Calloway makes use mostly of letters, settlement accounts, and early government documents from Europe. He shows how he frontier was one of the most fertile sites of cross-pollination, including intermarriage between cultures. Because Europeans left more written sources, thus a clearer cultural picture of Europe emerges. However, a great deal of the anger of Europeans at home comes through, as Europeans were accused of forgetting civilized manners and being stripped of civilization in favor of animal skins and muskets, as they ate Indian food, adopted Indian ways, and lived in a way that perhaps seemed to be more amenable to the land. But human as well as environmental factors created this interaction, Calloway believes. (3)
Culture is never static, stresses Calloway. The transformation of Europe and Indian culture was mutual, despite the presence of missionaries and other apparently homogenizing forces. In fact, these homogenizing missionaries were often better integrated into European ways than one might expect. And even when they were not, and returned to Europe sniffing and huffing in letters and treatises about the evils of Native, pagan ways, they wielded some of their harshest critical words against Europeans who had 'gone native.' (4) These critiques are an example of how Calloway as a historian finds some portrait of how Native ways were before and after European settlers, how the settler's influence changed Native ways, and of the usefulness even of biased accounts of such early encounters between Natives and Europeans.
Calloway thus deals firstly with the assumed static and polarized war of historians that have given a misleading view of Indian and European interactions, before proceeding into the more rich and complex history provided by primary sources. However, he admits that his thesis is not without precedent, for as early as 1952, one historian noted that sports, agriculture, education, government, and all other facets of American life have seen the influence of Native influence. Without the Native Americans, observed James Axtell, another secondary historical commentator in Calloway's line of thought, America would not exist as we have come to think of it, despite early efforts of Europeans at cultural recreations. (4)
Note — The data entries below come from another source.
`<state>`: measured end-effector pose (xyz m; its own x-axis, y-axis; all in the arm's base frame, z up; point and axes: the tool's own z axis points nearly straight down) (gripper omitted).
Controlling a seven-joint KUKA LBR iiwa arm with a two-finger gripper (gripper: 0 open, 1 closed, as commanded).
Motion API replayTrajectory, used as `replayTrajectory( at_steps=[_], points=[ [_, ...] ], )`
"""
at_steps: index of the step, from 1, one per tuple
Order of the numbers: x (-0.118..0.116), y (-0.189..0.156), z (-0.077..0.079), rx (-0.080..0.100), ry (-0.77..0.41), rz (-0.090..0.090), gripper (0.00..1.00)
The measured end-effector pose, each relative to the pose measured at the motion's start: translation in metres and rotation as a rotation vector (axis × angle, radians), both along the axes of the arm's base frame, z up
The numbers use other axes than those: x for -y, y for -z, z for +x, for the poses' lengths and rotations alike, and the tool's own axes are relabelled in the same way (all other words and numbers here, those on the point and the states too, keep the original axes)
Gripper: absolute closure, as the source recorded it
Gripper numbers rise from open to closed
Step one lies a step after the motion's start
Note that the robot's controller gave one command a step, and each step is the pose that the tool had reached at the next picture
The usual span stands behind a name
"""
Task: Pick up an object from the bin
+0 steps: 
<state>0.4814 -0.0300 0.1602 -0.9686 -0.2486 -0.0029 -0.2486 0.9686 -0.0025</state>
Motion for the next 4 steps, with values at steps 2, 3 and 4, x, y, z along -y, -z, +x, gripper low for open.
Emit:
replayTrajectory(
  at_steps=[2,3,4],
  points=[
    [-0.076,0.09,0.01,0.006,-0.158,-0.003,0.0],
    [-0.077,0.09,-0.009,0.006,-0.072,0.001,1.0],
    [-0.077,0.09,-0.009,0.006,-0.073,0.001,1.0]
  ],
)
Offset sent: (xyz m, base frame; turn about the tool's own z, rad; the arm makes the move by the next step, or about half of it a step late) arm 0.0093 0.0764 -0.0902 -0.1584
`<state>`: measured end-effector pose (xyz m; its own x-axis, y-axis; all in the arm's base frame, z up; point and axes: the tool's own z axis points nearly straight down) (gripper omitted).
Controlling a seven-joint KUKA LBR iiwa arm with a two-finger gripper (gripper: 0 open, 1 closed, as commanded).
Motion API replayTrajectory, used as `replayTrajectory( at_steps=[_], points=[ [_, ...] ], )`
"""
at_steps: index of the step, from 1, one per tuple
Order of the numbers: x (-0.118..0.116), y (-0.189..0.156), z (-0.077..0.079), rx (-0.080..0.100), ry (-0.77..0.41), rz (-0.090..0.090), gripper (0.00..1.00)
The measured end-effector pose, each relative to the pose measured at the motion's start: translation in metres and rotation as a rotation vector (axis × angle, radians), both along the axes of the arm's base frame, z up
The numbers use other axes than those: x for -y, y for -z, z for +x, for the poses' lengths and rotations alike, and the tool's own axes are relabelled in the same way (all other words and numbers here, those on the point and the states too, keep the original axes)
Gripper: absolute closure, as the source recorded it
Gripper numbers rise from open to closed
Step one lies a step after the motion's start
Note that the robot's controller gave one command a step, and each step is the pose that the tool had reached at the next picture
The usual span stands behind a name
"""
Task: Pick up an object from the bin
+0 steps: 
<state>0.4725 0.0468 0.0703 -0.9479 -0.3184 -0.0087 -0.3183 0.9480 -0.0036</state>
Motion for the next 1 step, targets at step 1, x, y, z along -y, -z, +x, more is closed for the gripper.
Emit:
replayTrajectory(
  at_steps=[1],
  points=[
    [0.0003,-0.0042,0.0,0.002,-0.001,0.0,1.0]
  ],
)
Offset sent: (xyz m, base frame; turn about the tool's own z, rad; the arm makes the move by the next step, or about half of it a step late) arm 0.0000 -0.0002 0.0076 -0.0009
Natives did not always want to adopt European ways either. But the European cargo of "germs and guns" amongst other things, meant that they had no choice but to adapt to the shift in circumstances. If one tribe attempted to live as it always had, the addition of horses, guns, and other elements of warfare naturally upset the delicate power balance between tribes. The Europeans were also political actors of influence in the region as well. During King Philips' War the Iroquois in particular played the different European actors against one another. (146) Indians spoke Spanish and gave some of their words to the settlers, not by choice, but by simple contact. (173) Some tribes trapped and hunted native game like beavers to extinction in exchange for horses. (16) Others were decimated by illness -- and yes, some practiced active military resistance. Either way, all sides were changed in a way that resists easy categorization, Calloway points out, supporting his thesis with such specific examples of economic and linguistic impingements upon Native life that were not always resisted by the tribes.